June C. Nash
Distinguished Professor of Anthropology, Emerita
June C. Nash is Distinguished Professor of Anthropology, Emerita, City
College and the CUNY Graduate School and University Center. Her undergraduate
degree was earned at Barnard College and her M.A. and Ph. D. in Anthropology
are from the University of Chicago. Prof. Nash has been a visiting
professor at SUNY Albany and Quito, Ecuador and held a distinguished
visiting chair
at the American University in Cairo and the University of Colorado.

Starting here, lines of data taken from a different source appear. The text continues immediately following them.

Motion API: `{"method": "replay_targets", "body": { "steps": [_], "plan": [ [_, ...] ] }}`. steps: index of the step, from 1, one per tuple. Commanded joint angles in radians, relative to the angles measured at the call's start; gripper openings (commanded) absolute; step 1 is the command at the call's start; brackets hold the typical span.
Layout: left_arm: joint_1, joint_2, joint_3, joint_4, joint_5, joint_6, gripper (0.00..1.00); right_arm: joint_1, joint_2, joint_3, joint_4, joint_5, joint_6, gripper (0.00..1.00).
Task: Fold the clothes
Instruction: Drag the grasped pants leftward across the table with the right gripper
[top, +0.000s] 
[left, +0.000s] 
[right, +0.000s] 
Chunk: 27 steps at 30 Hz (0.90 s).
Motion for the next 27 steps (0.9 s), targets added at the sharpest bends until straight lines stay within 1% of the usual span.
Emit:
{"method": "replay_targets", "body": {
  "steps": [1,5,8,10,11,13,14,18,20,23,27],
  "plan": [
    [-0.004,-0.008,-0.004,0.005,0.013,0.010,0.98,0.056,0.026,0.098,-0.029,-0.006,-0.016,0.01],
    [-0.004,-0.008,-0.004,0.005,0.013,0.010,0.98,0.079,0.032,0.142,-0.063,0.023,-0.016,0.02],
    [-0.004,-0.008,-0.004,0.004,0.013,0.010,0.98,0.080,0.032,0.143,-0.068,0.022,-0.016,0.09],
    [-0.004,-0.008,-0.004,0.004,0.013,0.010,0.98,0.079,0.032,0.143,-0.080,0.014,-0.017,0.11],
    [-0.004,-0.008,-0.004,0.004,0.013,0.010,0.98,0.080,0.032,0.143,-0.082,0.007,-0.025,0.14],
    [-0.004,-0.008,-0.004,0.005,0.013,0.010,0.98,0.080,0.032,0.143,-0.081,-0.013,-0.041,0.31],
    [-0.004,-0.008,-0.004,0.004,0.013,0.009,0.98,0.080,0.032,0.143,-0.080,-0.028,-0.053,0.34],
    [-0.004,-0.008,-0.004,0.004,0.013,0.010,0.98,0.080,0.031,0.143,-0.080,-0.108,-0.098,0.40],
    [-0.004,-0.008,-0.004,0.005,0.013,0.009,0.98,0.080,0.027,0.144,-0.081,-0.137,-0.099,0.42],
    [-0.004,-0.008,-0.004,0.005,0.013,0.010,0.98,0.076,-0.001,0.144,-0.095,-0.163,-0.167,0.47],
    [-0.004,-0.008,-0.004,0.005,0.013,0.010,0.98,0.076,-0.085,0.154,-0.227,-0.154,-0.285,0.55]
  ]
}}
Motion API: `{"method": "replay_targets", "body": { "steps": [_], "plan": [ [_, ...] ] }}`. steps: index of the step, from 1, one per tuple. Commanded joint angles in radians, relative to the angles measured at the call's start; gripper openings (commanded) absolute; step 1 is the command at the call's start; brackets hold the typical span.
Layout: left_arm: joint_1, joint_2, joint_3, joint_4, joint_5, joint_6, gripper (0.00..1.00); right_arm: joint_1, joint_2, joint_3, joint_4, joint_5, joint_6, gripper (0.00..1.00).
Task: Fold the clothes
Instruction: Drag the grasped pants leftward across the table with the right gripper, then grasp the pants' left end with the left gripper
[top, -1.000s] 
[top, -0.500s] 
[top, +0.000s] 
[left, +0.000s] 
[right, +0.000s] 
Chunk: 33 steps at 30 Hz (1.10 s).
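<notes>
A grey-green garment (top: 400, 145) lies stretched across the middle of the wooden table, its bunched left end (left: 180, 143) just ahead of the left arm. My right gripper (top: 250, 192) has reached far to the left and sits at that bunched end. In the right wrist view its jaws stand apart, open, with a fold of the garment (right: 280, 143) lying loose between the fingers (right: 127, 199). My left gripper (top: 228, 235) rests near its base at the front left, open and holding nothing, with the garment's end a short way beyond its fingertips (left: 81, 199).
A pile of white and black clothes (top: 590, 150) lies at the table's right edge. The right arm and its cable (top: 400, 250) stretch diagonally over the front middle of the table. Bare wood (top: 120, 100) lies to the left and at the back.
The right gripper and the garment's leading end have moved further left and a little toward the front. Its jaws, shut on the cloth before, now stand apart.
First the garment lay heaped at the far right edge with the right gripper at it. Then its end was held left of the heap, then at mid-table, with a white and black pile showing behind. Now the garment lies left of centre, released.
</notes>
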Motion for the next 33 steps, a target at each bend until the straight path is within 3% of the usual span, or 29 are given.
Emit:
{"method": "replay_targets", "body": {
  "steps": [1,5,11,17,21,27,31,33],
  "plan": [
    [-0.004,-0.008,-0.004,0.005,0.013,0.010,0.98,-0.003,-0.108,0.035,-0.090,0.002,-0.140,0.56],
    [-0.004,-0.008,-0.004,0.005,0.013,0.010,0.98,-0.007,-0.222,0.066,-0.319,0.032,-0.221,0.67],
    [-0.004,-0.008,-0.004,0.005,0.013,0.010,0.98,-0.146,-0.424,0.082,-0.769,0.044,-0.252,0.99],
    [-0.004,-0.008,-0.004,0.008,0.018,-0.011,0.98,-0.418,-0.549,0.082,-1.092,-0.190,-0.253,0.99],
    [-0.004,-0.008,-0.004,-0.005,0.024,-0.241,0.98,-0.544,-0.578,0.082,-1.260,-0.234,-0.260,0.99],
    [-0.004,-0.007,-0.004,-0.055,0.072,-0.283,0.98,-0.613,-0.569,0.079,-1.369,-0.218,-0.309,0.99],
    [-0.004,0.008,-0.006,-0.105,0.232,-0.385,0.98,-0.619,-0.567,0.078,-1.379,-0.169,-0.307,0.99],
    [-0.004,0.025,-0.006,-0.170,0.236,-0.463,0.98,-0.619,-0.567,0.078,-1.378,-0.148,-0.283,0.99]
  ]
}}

Her major publications include: In the Eyes of the Ancestors: Belief
and Behavior in a Maya community (1970); We Eat the Mines and the
Mines Eat Us:
Dependency and Exploitation in Bolivian Tin Mining Communities (1979);
From Tank Town to High-Tech: The Clash of Community and Industrial
Cycles (1989);
and Crafts in the World Market: The Impact of International Exchange
on Middle American Artisans (1993). She has published numerous articles
in major Anthropology
journals, and has been involved in making two films, “I Spent My Life
in the Mines” and “Community and Industrial Cycles.”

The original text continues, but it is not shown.